I've got a server running at home with proxmox and several Virtual machines/dockers.
Because it's running some home-automation VM's i want to build a bit of redundancy.
So if one of the server fails, the other has to continue the VM's

.
I think i have two options

Ceph:

Pros:
Without downtime or data loss

Cons:
(to) expensive (3 servers, 10GB nics, a lot of SSD/HDD

ZFS with replication

Pros:
Cheaper (2 servers and a cheap Q-device for the third vote)

Cons:
Data loss because the servers aren't syncronized


I think ZFS with replication is the best option for my situation. But i'm still searching for the best setup

Each server with two SSD's in mirror (so 4 SSD in total) for the VM's
Do i need an extra SSD for the operating system?
On my current server the OS is running on the SSD's in mirror

Is it possible to add 10GB nics so the replication is faster or even synchronized?
 
Ceph is most likely overkill in that situation. Two server plus an external QDevice which could run on an RPI for example to have enough votes if one of the nodes is down.

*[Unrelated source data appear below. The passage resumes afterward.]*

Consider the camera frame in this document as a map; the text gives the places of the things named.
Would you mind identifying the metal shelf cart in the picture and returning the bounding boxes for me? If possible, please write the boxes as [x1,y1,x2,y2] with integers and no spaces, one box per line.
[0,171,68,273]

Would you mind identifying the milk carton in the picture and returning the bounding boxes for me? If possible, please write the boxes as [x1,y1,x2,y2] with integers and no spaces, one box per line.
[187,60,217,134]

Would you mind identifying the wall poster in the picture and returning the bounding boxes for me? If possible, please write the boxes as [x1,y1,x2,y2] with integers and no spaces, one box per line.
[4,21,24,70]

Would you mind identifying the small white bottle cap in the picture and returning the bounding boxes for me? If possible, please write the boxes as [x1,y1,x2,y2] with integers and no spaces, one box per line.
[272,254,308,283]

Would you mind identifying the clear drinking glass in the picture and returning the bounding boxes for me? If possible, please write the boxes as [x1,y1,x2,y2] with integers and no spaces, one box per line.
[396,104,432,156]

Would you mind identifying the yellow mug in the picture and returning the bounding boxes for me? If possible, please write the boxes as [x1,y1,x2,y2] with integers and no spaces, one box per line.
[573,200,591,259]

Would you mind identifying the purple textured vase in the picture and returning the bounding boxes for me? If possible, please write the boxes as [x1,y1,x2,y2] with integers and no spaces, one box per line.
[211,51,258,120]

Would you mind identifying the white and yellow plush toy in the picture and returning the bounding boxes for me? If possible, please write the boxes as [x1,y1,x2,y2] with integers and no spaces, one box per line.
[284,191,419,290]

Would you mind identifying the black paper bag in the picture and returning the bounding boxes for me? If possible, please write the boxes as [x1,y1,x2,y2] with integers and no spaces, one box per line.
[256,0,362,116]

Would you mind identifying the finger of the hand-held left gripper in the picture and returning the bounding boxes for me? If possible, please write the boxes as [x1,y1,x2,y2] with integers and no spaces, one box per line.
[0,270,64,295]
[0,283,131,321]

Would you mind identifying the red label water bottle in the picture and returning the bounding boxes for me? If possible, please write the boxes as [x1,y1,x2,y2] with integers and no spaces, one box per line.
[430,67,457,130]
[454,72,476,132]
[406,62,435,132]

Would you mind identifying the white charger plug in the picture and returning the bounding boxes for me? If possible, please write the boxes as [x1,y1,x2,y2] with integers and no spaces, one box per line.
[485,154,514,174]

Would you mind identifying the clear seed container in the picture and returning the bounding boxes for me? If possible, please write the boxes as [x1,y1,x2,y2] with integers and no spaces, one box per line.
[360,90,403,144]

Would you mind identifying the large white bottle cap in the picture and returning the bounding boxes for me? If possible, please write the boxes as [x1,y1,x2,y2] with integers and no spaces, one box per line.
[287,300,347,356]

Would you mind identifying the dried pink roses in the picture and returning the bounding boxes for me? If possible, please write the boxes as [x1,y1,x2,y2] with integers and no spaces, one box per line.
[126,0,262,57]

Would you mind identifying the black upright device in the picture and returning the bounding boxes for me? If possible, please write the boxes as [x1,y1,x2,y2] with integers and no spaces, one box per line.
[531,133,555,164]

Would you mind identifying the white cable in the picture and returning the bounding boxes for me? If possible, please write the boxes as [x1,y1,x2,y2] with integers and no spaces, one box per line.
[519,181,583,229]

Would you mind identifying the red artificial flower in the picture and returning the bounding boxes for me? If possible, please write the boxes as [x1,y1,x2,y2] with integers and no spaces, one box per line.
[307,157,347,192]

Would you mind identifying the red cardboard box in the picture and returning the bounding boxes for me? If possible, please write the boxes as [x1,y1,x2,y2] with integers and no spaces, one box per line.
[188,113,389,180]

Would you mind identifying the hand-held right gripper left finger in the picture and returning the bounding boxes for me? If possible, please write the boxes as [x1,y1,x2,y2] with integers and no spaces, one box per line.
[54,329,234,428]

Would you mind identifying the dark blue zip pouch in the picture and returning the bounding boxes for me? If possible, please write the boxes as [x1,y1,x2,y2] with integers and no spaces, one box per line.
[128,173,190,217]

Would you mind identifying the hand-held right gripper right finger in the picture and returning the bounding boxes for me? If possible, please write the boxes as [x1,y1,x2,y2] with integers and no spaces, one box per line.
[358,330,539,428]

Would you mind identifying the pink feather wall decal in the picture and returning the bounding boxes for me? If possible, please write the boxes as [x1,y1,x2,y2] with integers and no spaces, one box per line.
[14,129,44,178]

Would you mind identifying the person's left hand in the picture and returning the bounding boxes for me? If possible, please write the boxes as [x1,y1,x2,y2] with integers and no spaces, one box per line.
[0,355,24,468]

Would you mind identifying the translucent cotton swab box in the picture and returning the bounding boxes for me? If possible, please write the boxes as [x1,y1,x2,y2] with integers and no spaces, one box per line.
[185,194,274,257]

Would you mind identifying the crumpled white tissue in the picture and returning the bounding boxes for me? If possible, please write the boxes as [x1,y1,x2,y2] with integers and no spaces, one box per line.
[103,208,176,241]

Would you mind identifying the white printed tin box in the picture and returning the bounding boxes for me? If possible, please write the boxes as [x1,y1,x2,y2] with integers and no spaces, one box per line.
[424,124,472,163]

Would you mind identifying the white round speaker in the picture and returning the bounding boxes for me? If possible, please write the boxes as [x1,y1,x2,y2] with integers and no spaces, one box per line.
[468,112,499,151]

Just make sure that the ZFS pools and storages are called the same on both nodes for replication to work. You can run it as short as each minute which should be short enough to tolerate that data loss in case a node fails and HA needs to start the VMs on the remaining node.

You can store the guests on the same SSDs as the OS. The storage to use would then be the "local-zfs" if you use the Proxmox VE installer.

You can define which network to use in Datacenter -> Options -> Migration settings. This network will then be used for live migrations as well as replication.

Even having a dedicated 1Gbit with its own subnet can already improve the situation. A 10Gbit network will of course make it even faster. Though in my own experience, you will notive it in live migrations and in the initial replication when the full disk needs to be copied over. After that, if you run it every few minutes and you don't have a ton of new data, the replication should be done quite quickly because only the changes since the last replication is sent.